» **Work task**: Reproduce the data in its entirety, exactly as supplied.
##### Information supplied #####
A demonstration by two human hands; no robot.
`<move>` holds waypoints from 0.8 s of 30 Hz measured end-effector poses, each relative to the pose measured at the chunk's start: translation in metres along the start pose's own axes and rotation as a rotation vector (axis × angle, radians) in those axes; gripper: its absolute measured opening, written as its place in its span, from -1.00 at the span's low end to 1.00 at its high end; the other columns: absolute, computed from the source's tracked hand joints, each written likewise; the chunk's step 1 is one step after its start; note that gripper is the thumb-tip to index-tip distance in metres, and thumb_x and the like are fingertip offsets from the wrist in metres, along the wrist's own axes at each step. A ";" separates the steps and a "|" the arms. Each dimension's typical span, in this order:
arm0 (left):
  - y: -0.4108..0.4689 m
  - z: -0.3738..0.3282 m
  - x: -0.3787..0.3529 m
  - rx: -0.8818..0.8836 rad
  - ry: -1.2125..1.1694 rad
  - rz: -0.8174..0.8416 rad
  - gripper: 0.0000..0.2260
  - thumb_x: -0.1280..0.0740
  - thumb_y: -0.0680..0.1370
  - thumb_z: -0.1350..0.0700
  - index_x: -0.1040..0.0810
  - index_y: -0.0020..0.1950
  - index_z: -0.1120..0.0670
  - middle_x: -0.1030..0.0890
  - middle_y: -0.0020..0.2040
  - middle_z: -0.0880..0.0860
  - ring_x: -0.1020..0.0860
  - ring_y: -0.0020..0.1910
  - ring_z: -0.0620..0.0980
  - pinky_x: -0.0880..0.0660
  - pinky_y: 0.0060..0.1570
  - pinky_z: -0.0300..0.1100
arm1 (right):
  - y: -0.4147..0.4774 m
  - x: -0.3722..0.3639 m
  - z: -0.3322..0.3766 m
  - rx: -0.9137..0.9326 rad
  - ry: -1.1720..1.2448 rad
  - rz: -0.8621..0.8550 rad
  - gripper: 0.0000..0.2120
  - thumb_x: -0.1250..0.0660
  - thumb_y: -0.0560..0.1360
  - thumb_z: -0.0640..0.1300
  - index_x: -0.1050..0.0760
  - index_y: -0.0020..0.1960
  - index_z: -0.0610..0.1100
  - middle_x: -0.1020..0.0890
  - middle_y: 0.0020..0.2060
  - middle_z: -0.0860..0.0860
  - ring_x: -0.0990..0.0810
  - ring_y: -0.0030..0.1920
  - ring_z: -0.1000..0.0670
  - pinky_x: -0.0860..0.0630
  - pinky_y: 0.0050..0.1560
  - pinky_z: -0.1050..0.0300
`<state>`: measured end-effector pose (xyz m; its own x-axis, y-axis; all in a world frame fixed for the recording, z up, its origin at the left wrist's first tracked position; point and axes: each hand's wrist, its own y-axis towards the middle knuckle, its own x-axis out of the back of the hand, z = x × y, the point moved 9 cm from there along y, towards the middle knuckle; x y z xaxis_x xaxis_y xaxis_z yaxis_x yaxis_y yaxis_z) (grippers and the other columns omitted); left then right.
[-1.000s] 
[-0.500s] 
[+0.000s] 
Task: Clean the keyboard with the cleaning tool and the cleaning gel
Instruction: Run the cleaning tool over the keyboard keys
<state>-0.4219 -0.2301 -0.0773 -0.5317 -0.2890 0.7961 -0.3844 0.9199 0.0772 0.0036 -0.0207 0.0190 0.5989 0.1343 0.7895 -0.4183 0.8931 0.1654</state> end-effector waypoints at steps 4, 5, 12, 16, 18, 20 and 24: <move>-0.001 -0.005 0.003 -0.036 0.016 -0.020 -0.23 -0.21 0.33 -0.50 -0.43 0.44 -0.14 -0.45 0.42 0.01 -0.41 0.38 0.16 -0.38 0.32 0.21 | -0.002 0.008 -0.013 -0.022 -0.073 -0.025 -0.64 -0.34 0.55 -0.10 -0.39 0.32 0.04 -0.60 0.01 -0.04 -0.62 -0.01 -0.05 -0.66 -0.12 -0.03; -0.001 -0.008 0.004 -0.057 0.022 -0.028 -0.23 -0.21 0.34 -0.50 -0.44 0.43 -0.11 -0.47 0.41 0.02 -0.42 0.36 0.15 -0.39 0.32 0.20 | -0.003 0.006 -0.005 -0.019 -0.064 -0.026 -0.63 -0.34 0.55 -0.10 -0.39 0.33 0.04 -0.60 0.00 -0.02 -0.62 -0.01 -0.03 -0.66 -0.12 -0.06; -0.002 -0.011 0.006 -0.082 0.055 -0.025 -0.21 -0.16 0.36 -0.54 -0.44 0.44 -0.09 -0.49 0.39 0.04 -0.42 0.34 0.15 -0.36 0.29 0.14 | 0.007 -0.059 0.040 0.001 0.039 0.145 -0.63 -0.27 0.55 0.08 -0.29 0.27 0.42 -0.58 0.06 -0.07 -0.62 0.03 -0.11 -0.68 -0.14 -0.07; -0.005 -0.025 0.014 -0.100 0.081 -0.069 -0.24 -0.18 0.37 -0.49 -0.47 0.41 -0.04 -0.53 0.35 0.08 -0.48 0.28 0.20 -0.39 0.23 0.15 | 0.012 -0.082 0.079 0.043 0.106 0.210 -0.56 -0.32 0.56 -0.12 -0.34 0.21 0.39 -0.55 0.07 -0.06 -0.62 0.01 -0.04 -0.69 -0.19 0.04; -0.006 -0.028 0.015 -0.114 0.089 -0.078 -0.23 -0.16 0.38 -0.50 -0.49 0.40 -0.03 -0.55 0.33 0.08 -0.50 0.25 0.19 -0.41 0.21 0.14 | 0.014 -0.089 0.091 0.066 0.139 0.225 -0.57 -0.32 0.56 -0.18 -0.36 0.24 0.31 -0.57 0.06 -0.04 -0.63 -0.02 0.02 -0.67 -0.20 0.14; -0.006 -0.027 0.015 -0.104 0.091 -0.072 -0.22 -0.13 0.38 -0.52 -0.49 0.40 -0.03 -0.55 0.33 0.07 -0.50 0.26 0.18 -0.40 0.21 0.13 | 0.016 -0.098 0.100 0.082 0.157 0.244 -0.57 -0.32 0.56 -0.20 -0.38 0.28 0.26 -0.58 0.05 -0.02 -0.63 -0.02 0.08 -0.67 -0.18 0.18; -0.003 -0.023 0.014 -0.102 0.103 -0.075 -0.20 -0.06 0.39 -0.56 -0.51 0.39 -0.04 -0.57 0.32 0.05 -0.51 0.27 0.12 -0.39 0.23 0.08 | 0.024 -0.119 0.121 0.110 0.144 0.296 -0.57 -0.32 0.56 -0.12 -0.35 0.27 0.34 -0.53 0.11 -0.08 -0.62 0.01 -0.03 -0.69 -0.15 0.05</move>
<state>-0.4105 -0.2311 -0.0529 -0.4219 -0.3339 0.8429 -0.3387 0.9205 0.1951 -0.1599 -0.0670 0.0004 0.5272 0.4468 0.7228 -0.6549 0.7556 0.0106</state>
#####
» **Answer to the problem**:
A demonstration by two human hands; no robot.
`<move>` holds waypoints from 0.8 s of 30 Hz measured end-effector poses, each relative to the pose measured at the chunk's start: translation in metres along the start pose's own axes and rotation as a rotation vector (axis × angle, radians) in those axes; gripper: its absolute measured opening, written as its place in its span, from -1.00 at the span's low end to 1.00 at its high end; the other columns: absolute, computed from the source's tracked hand joints, each written likewise; the chunk's step 1 is one step after its start; note that gripper is the thumb-tip to index-tip distance in metres, and thumb_x and the like are fingertip offsets from the wrist in metres, along the wrist's own axes at each step. A ";" separates the steps and a "|" the arms. Each dimension's typical span, in this order:
arm0 (left):
  - y: -0.4108..0.4689 m
  - z: -0.3738..0.3282 m
  - x: -0.3787..0.3529 m
  - rx: -0.8818..0.8836 rad
  - ry: -1.2125..1.1694 rad
  - rz: -0.8174..0.8416 rad
  - gripper: 0.0000..0.2260
  - thumb_x: -0.1280..0.0740
  - thumb_y: -0.0680..0.1370
  - thumb_z: -0.1350..0.0700
  - index_x: -0.1040..0.0810
  - index_y: -0.0020..0.1950
  - index_z: -0.1120..0.0670
  - middle_x: -0.1030..0.0890
  - middle_y: -0.0020..0.2040
  - middle_z: -0.0880..0.0860
  - ring_x: -0.1020..0.0860
  - ring_y: -0.0020..0.1910
  - ring_z: -0.0620..0.0980
  - pinky_x: -0.0880..0.0660
  - pinky_y: 0.0060..0.1570
  - pinky_z: -0.0300..0.1100
arm1 (right):
  - y: -0.4147..0.4774 m
  - x: -0.3722..0.3639 m
  - z: -0.3322..0.3766 m
  - rx: -0.9137..0.9326 rad
  - ry: -1.1720..1.2448 rad
  - rz: -0.8621..0.8550 rad
  - gripper: 0.0000..0.2120
  - thumb_x: -0.1250..0.0660
  - thumb_y: -0.0560..0.1360
  - thumb_z: -0.0640..0.1300
  - index_x: -0.1050..0.0760
  - index_y: -0.0020..0.1960
  - index_z: -0.0610..0.1100
  - middle_x: -0.1020..0.0890
  - middle_y: 0.0020..0.2060
  - middle_z: -0.0860..0.0860
  - ring_x: -0.0990..0.0810
  - ring_y: -0.0030..0.1920
  - ring_z: -0.1000..0.0670
  - pinky_x: -0.0860..0.0630
  - pinky_y: 0.0050..0.1560
  - pinky_z: -0.1050..0.0300
`<state>`: measured end-effector pose (xyz m; its own x-axis, y-axis; all in a world frame fixed for the recording, z up, its origin at the left wrist's first tracked position; point and axes: each hand's wrist, its own y-axis towards the middle knuckle, its own x-axis out of the back of the hand, z = x × y, the point moved 9 cm from there along y, towards the middle knuckle; x y z xaxis_x xaxis_y xaxis_z yaxis_x yaxis_y yaxis_z) (grippers and the other columns omitted); left then right.
[-1.000s] 
[-0.500s] 
[+0.000s] 
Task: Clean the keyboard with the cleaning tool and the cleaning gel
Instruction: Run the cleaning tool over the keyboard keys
<state>-0.4219 -0.2301 -0.0773 -0.5317 -0.2890 0.7961 -0.3844 0.9199 0.0772 0.0036 -0.0207 0.0190 0.5989 0.1343 0.7895 -0.4183 0.8931 0.1654</state> end-effector waypoints at steps 4, 5, 12, 16, 18, 20 and 24: <move>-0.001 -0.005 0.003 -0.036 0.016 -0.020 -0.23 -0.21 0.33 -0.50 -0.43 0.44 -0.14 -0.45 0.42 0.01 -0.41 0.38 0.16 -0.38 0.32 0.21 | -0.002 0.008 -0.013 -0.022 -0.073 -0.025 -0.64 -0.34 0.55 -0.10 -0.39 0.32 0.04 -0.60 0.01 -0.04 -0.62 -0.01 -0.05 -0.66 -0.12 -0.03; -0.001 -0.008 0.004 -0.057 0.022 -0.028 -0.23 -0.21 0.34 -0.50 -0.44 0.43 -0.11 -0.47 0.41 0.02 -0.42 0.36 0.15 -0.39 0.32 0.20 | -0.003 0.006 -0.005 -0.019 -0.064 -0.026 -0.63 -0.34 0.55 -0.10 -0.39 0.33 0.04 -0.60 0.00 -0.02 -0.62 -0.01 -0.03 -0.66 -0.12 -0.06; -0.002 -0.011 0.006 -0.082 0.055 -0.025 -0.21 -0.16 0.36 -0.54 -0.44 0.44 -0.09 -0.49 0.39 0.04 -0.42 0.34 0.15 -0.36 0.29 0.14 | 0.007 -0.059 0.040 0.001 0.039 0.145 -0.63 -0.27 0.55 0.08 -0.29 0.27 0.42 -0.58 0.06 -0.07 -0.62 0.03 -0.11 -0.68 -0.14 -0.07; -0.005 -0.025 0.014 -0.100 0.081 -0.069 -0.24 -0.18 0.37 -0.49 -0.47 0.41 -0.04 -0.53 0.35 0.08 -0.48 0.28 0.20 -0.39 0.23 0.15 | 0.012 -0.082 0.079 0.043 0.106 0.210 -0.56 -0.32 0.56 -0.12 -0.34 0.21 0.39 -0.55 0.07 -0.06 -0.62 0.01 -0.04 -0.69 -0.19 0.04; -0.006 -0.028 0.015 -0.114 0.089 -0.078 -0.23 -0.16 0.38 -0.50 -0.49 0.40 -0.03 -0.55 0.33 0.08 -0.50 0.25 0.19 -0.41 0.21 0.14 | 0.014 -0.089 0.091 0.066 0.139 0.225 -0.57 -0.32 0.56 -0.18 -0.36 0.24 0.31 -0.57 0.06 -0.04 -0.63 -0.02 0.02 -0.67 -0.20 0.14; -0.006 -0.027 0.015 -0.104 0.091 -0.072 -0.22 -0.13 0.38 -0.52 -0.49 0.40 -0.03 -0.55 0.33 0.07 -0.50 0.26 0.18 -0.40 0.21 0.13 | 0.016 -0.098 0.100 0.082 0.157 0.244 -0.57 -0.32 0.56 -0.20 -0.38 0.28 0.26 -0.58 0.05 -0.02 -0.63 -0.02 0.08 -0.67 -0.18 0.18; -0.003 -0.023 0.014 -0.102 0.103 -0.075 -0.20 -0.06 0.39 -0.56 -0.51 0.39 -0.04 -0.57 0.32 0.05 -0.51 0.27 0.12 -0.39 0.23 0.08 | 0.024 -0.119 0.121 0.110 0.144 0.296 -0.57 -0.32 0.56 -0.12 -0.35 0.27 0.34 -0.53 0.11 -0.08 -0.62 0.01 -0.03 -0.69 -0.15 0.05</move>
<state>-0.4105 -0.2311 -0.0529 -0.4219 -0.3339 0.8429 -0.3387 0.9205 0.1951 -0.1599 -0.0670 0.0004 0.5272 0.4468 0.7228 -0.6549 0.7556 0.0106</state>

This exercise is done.